Reading multiline data from third line

falafel · June 11, 2015, 7:32pm

I have a log file which contains lines which begin with a timestamp. Optional lines (an uncertain number of them) might follow each such timestamped line:

SOMETIMESTAMP some data
optional more data 1 2
optional other information 3 4

I can parse the optional lines into variables if I know how many of them there are. For example, if I know there are two optional lines, the grok filter below will work. But what should I do if I don't know how many optional lines will exist? Say I want to get the 1 and the 2, and the 3 and the 4, and any other such examples that might occur, from an uncertain number of optional lines...

Second question: Also, even if I know I will only have 2 optional lines, is this filter below the best way to access them?

filter {
        multiline {
            pattern => "^%{SOMETIMESTAMP}"
            negate => "true"
            what => "previous"
        }
        
        if "multiline" in [tags] {
            grok {
                match => { "message" => "(?m)^%{SOMETIMESTAMP} %{DATA:firstline}(?<newline>[\r\n]+)%{DATA:secondline}(?<newline>[\r\n]+)%{DATA:thirdline}$" }
            }
        }
        # After this would be grok filters to process the contents of 'firstline', 'secondline', and 'thirdline'. I would then remove these three temporary fields from the final output.
}

michaellizhou · June 12, 2015, 3:47pm

I am not sure if it is optimal but I usually leave multiline in the input.

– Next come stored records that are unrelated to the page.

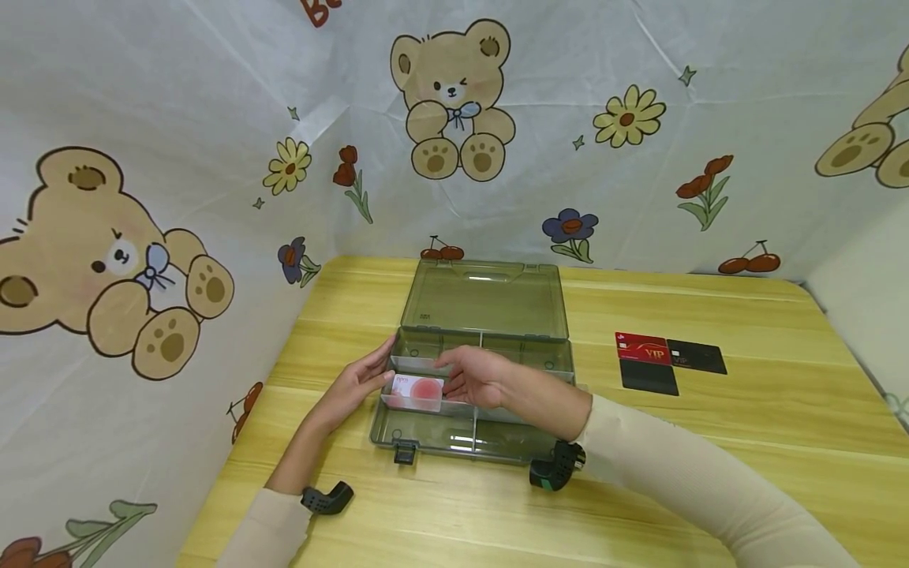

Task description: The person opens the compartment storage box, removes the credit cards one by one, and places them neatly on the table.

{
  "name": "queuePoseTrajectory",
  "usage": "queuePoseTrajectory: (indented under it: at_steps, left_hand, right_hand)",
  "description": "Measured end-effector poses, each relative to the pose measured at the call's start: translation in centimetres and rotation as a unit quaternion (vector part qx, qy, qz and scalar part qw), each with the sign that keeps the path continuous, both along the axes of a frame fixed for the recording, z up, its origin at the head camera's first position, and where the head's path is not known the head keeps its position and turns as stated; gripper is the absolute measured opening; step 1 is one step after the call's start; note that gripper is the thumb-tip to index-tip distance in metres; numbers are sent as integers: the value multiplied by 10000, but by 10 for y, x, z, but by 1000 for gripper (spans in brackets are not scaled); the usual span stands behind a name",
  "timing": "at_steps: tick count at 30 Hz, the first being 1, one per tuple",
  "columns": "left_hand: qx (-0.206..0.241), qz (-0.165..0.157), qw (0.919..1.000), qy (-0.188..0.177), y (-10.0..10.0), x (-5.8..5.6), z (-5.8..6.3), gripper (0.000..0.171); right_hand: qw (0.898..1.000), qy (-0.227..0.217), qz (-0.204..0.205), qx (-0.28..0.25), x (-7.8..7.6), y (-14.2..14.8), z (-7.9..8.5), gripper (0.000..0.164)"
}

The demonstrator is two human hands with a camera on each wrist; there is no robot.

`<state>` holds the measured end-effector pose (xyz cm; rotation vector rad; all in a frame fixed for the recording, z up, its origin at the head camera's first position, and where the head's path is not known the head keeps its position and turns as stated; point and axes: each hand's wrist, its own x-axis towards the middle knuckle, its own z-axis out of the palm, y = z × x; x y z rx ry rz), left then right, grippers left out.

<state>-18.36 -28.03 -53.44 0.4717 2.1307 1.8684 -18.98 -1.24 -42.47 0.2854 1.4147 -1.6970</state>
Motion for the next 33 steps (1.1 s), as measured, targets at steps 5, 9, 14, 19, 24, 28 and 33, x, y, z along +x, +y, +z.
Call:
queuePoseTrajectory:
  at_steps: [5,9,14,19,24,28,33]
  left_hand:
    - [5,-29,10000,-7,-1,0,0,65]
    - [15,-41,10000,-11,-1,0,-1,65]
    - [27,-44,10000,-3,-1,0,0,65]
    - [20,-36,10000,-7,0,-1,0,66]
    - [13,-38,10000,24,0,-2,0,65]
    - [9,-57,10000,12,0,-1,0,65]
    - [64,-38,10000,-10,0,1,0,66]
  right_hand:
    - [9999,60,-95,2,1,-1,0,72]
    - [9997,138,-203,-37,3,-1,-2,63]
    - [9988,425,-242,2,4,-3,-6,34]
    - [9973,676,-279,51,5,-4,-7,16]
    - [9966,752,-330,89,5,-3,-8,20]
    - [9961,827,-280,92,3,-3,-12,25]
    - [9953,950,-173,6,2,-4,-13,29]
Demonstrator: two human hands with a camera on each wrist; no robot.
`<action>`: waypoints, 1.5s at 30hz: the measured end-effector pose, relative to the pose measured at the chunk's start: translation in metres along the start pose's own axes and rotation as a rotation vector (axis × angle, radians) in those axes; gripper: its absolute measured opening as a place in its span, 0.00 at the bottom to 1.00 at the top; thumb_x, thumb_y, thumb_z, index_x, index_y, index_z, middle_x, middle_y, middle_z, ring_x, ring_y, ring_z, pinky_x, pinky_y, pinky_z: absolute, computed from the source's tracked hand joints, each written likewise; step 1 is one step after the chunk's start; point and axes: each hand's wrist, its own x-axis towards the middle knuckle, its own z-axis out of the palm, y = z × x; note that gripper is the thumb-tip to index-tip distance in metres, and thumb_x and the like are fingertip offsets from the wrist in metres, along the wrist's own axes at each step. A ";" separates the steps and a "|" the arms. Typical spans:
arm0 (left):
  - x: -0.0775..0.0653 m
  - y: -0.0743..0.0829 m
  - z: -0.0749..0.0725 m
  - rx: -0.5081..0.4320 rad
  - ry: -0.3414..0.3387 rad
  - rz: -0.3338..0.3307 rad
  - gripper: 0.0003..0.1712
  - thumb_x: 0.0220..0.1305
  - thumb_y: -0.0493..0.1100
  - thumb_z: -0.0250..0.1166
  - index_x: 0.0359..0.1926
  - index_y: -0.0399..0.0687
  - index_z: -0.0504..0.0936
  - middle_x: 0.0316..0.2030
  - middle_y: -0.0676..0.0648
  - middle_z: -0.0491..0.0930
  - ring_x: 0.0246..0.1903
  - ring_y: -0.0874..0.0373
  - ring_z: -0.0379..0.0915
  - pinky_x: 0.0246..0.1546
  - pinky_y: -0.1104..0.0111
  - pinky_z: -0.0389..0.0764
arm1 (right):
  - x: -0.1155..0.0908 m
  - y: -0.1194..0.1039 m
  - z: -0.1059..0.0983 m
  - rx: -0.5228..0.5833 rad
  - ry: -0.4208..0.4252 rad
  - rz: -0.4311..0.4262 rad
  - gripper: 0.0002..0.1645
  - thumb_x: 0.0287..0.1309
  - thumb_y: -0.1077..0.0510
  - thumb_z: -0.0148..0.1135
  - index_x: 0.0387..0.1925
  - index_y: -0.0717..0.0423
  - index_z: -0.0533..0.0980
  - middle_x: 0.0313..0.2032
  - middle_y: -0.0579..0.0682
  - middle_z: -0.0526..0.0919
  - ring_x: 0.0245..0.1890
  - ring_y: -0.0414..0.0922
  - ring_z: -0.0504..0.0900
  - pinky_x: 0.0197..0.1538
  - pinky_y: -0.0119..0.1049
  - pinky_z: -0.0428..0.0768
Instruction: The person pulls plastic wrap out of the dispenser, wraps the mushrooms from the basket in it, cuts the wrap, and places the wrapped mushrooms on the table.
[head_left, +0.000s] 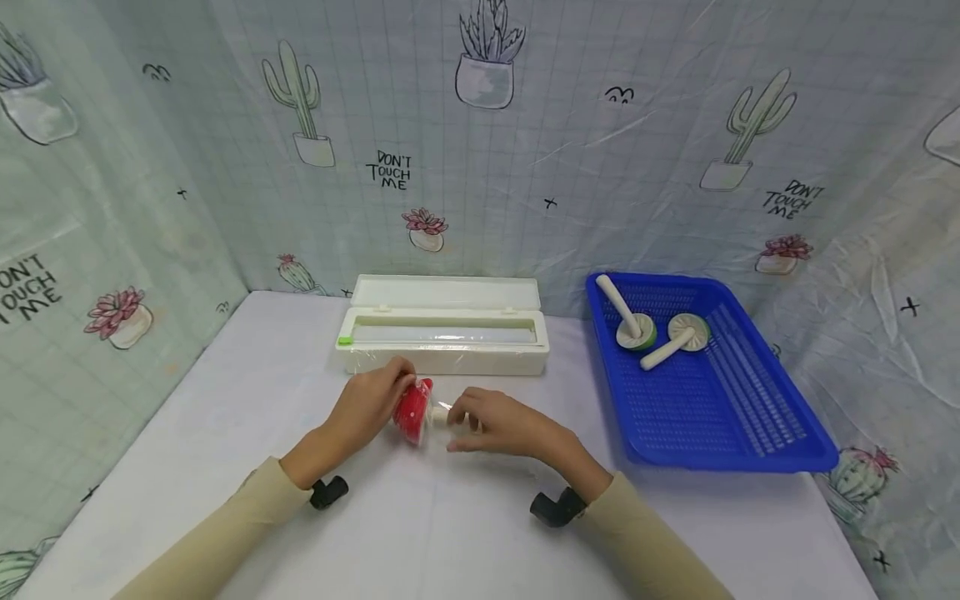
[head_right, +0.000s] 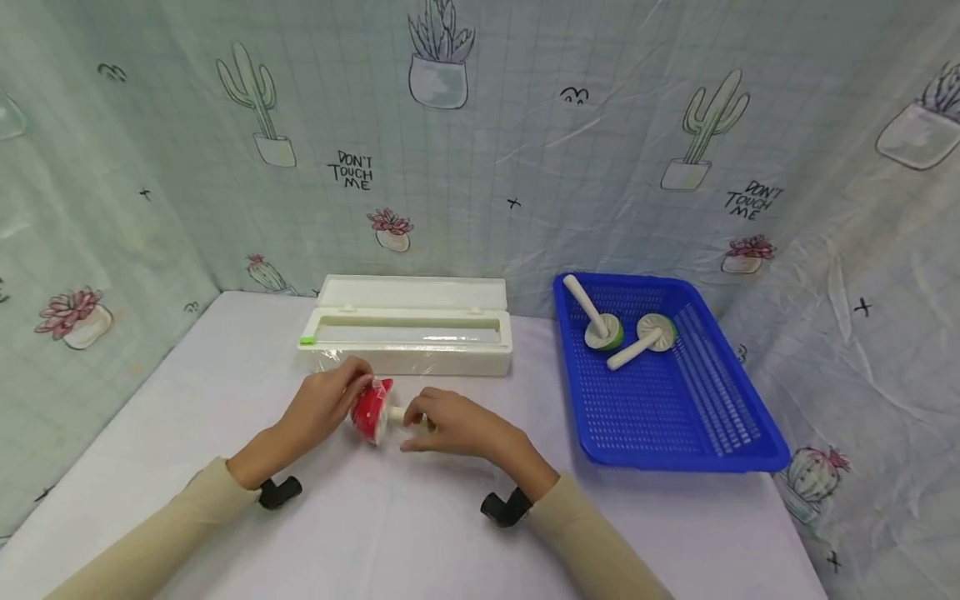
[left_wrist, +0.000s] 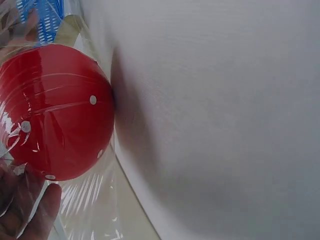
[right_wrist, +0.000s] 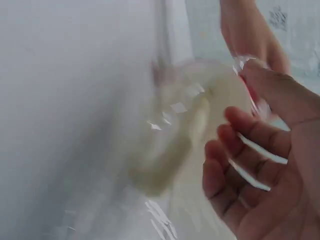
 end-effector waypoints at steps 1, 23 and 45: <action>0.002 0.000 0.000 -0.003 0.007 -0.001 0.10 0.68 0.37 0.68 0.46 0.43 0.77 0.30 0.49 0.83 0.21 0.65 0.68 0.21 0.75 0.75 | -0.003 -0.001 0.004 -0.040 -0.002 -0.010 0.17 0.63 0.47 0.71 0.47 0.53 0.82 0.44 0.46 0.81 0.38 0.38 0.78 0.42 0.28 0.80; 0.024 0.000 0.021 0.098 -0.069 0.124 0.09 0.64 0.36 0.71 0.42 0.43 0.79 0.32 0.48 0.83 0.29 0.58 0.76 0.29 0.69 0.84 | -0.036 -0.008 -0.005 0.059 0.126 0.286 0.15 0.68 0.57 0.65 0.51 0.60 0.76 0.43 0.53 0.86 0.19 0.38 0.80 0.21 0.31 0.78; 0.028 -0.003 0.023 0.126 -0.069 0.072 0.09 0.64 0.34 0.71 0.42 0.41 0.79 0.29 0.48 0.82 0.24 0.60 0.72 0.25 0.69 0.81 | -0.059 -0.016 0.006 -0.288 0.167 0.319 0.08 0.60 0.56 0.73 0.40 0.50 0.81 0.33 0.42 0.80 0.30 0.38 0.76 0.34 0.35 0.78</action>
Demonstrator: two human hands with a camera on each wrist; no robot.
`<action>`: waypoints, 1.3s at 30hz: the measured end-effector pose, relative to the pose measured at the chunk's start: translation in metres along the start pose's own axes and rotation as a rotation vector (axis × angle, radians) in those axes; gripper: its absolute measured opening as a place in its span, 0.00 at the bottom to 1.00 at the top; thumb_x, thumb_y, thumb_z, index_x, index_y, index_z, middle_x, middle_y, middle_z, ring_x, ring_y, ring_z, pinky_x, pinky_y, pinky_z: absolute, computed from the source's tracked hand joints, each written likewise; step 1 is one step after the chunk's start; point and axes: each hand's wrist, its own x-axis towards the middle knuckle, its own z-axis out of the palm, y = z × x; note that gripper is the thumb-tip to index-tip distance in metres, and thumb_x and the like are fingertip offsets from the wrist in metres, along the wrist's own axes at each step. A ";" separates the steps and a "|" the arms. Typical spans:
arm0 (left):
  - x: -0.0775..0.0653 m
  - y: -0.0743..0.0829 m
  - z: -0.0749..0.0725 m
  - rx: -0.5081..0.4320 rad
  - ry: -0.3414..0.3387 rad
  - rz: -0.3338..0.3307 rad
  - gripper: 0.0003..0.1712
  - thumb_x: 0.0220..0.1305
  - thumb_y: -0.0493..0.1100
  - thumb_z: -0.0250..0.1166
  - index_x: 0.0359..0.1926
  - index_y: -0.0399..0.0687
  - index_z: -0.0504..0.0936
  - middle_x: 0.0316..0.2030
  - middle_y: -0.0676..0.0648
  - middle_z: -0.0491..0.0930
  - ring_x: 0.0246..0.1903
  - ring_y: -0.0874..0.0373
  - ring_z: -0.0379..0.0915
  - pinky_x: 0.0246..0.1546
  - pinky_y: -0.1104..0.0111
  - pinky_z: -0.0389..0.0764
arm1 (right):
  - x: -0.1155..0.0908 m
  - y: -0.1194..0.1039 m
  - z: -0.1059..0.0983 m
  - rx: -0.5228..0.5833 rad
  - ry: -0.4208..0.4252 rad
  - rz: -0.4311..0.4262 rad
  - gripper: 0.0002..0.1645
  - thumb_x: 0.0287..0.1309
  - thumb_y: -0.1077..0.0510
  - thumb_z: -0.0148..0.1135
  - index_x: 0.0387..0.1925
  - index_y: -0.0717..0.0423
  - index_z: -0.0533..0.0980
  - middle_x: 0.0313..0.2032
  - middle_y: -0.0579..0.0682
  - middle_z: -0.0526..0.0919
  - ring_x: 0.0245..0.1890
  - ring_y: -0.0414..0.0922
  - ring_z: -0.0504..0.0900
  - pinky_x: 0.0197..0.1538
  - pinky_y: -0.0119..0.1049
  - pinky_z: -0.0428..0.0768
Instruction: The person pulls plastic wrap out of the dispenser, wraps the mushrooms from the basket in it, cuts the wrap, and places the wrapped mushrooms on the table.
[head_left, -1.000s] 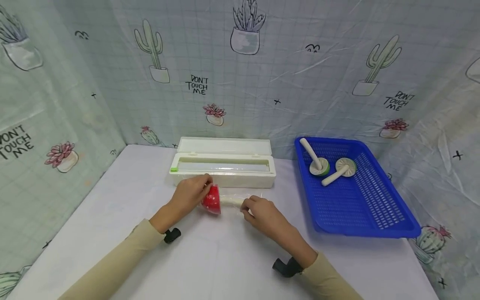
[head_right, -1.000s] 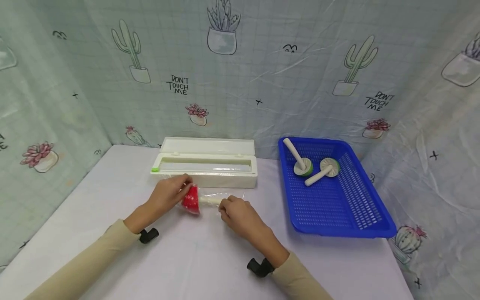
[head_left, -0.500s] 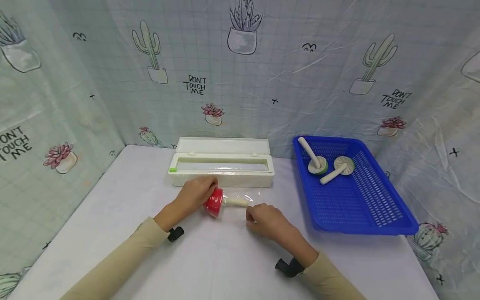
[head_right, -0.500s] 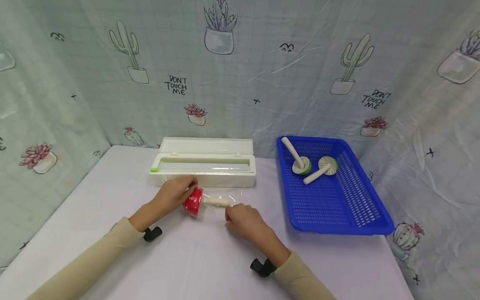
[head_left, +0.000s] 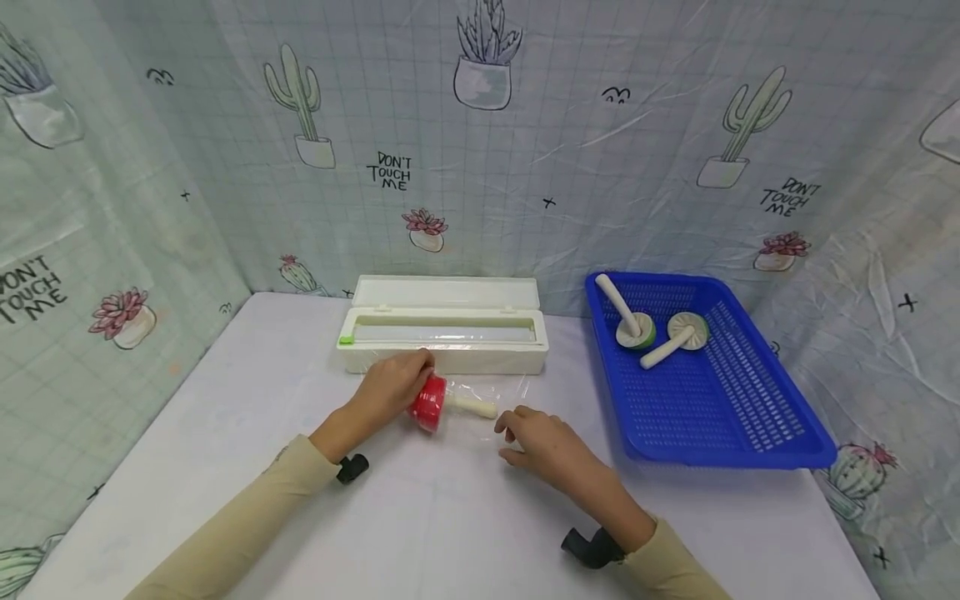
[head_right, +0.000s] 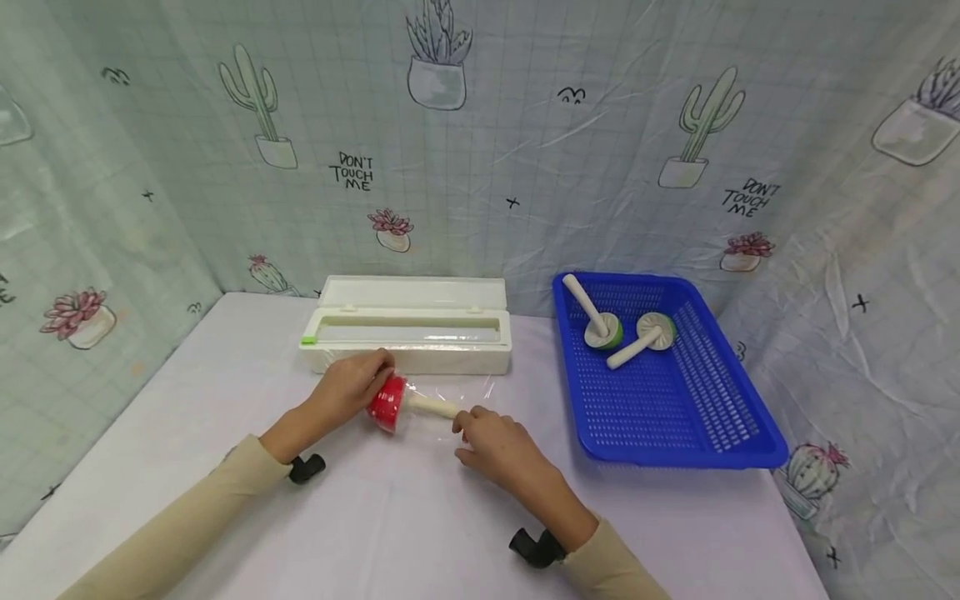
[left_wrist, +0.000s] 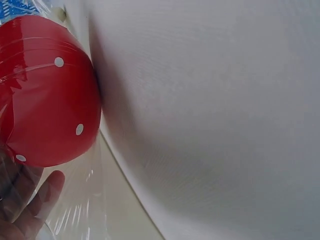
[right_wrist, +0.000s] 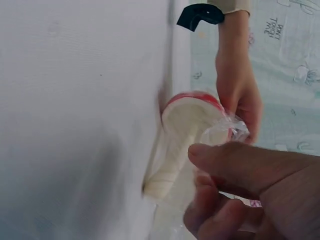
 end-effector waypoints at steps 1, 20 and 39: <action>-0.001 0.000 0.001 -0.001 -0.003 0.005 0.09 0.64 0.34 0.70 0.42 0.41 0.78 0.29 0.48 0.82 0.24 0.60 0.72 0.25 0.70 0.81 | -0.001 0.000 0.002 -0.008 -0.001 0.002 0.08 0.60 0.56 0.73 0.39 0.49 0.81 0.33 0.42 0.79 0.30 0.38 0.76 0.34 0.35 0.77; -0.003 0.000 0.001 -0.011 -0.032 0.048 0.10 0.65 0.36 0.70 0.42 0.44 0.77 0.30 0.49 0.81 0.26 0.59 0.74 0.25 0.71 0.80 | -0.034 -0.001 0.002 -0.202 0.194 -0.216 0.15 0.52 0.61 0.77 0.30 0.47 0.75 0.36 0.42 0.81 0.37 0.42 0.75 0.38 0.37 0.77; 0.001 -0.004 0.004 0.026 -0.013 0.054 0.09 0.65 0.35 0.70 0.41 0.44 0.77 0.27 0.50 0.80 0.24 0.60 0.72 0.22 0.70 0.78 | -0.024 0.022 0.006 -0.218 0.134 -0.455 0.08 0.61 0.61 0.71 0.38 0.49 0.78 0.45 0.43 0.84 0.52 0.45 0.81 0.53 0.38 0.82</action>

And it works well for me. That way when you get to filter you can start doing some of the real work.

Now for the optional lines:
Why do you want to first treat the multiline as a single message then parse them into separate lines? Why not keep them as single messages and put them through your filter?

falafel · June 12, 2015, 6:34pm

I separated the lines since it seemed to me that if I separated the lines into different variables, I could do additional pattern matching on the contents of the lines separately, without having to refer to the entire pattern all over again. (For example, based on the contents of the first line, I might want to present branching behavior for the other lines.)

Of course, that wouldn't be the desired behavior when I could have a theoretically unlimited number of optional lines, so I would ideally want some mechanism to parse each line one-by-one and add the extracted information (like the numbers 1, 2, 3, and 4 above) to some kind of list. However, right now, I can only get the contents of the lines as a single combined 'message' field. Is there some way to get the lines one-by-one while still keeping them as part of a single event?

michaellizhou · June 15, 2015, 1:54pm

This is a troubling issue that your trying to fix. But if you really want to read the lines one-by-one try setting the filter so that when you read in the new line character "\n" this will be the end of the line. That way you still have your large combined 'message' and the single lines you wanted to further filter through. Keeping them as part of a single event? Can you explain this statement some more? I do not fully understand what you mean by keeping it a single event? Could you not just throw some tags on the messages that way you have a way to reference them?

falafel · June 15, 2015, 2:13pm

By keeping them as part of a single event, I mean storing all the information parsed from a single log entry in a single JSON payload (which is sent via HTTP). So the data obtained from my log entry (the data being the values 1, 2, 3, and 4) would be sent as a single JSON message, rather than being split up into separate JSON messages. Anyway, the multiline filter is supposed to take care of this stuff, and it is doing so. But it's also making it hard to parse individual lines for data.

I haven't had any luck trying to deal with a variable number of supplementary log lines. For simplicity's sake, say that these supplementary lines all follow the same format. So if I had two such lines, my log file would read:

SOMETIMESTAMP intro message
optional line 1 2
optional line 3 4

Given that, would there be an effective way to somehow get access to the 1, 2, 3, and 4, and store them in an array or something?